Given information:
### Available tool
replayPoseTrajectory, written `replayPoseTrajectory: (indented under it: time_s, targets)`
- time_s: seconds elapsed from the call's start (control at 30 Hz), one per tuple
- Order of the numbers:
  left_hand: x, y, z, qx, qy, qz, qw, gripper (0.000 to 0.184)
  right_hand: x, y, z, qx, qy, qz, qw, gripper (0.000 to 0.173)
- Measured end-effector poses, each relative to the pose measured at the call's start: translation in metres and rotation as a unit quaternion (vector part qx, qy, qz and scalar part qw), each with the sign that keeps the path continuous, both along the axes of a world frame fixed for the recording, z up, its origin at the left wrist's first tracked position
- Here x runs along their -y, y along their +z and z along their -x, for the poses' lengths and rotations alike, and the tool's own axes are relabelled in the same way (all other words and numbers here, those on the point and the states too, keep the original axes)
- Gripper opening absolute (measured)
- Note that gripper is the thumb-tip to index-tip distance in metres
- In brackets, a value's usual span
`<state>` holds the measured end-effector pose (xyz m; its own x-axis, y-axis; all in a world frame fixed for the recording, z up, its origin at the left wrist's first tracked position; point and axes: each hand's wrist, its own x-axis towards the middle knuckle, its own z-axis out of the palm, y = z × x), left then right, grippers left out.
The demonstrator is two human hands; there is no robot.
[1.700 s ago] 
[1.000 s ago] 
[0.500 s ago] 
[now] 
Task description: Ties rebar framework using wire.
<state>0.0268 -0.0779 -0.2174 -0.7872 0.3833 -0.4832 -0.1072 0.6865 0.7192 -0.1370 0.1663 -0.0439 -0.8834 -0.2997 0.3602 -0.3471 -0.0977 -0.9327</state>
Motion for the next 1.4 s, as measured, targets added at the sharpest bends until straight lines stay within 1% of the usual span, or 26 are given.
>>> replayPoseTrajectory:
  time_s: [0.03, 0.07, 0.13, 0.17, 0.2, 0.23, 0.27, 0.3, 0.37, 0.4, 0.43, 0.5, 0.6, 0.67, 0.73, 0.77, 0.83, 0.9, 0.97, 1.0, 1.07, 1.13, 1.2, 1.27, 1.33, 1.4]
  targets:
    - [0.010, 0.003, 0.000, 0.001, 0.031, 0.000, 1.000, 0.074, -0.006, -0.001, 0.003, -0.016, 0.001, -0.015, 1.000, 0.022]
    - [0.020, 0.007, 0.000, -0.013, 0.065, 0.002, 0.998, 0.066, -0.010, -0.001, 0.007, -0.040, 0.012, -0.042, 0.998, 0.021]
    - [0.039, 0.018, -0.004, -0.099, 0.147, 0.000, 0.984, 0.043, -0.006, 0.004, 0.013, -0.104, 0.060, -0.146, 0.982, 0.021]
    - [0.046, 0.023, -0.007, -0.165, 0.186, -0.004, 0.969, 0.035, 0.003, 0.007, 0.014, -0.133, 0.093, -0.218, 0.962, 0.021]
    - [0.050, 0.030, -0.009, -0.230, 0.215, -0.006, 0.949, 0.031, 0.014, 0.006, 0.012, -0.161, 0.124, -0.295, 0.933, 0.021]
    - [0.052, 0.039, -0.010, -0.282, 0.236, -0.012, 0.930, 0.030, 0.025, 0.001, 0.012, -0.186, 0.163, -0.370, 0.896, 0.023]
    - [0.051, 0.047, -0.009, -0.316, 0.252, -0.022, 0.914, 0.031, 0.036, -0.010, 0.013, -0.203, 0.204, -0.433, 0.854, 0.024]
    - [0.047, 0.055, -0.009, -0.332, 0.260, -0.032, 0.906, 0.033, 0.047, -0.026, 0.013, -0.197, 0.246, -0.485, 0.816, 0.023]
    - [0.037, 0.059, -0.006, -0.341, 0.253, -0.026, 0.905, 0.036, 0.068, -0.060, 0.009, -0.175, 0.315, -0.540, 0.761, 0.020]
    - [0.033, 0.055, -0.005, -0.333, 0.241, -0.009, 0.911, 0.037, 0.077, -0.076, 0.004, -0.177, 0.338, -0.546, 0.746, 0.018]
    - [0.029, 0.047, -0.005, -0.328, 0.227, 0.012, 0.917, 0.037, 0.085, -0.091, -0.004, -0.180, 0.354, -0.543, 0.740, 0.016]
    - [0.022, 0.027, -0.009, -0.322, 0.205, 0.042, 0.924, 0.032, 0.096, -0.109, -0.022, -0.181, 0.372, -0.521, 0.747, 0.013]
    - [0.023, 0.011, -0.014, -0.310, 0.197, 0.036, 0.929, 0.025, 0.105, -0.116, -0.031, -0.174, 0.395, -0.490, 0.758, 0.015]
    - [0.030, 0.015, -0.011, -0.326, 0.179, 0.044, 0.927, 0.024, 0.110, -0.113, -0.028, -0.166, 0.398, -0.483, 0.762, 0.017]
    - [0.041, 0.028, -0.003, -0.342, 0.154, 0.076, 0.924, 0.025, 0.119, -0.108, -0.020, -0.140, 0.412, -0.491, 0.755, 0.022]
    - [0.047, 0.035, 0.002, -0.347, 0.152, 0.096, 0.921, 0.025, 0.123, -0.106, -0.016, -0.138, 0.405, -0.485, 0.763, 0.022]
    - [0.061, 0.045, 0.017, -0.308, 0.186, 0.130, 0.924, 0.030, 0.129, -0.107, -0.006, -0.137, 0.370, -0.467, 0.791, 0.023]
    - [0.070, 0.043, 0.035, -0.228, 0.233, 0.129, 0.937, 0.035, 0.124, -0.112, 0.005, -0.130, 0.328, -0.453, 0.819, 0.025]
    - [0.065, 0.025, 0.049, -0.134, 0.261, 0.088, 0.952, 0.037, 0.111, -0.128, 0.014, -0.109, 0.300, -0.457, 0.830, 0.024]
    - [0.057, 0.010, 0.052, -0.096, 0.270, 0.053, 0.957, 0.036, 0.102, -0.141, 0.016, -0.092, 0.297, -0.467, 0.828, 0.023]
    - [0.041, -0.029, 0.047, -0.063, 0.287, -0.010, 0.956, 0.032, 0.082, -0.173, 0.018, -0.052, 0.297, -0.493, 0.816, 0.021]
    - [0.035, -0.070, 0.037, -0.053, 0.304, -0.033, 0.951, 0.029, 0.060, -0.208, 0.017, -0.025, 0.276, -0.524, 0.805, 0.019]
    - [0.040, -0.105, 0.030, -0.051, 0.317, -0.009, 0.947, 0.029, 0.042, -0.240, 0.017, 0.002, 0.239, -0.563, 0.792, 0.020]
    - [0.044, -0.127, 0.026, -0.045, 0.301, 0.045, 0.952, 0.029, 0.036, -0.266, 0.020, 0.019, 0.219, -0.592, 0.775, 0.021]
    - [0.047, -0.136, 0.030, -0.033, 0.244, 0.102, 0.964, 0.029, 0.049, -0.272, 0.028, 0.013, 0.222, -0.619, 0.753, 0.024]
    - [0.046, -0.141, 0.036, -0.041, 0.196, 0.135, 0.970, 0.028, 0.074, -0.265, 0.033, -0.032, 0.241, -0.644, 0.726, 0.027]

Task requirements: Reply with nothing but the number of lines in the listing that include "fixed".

Solved exercise: 2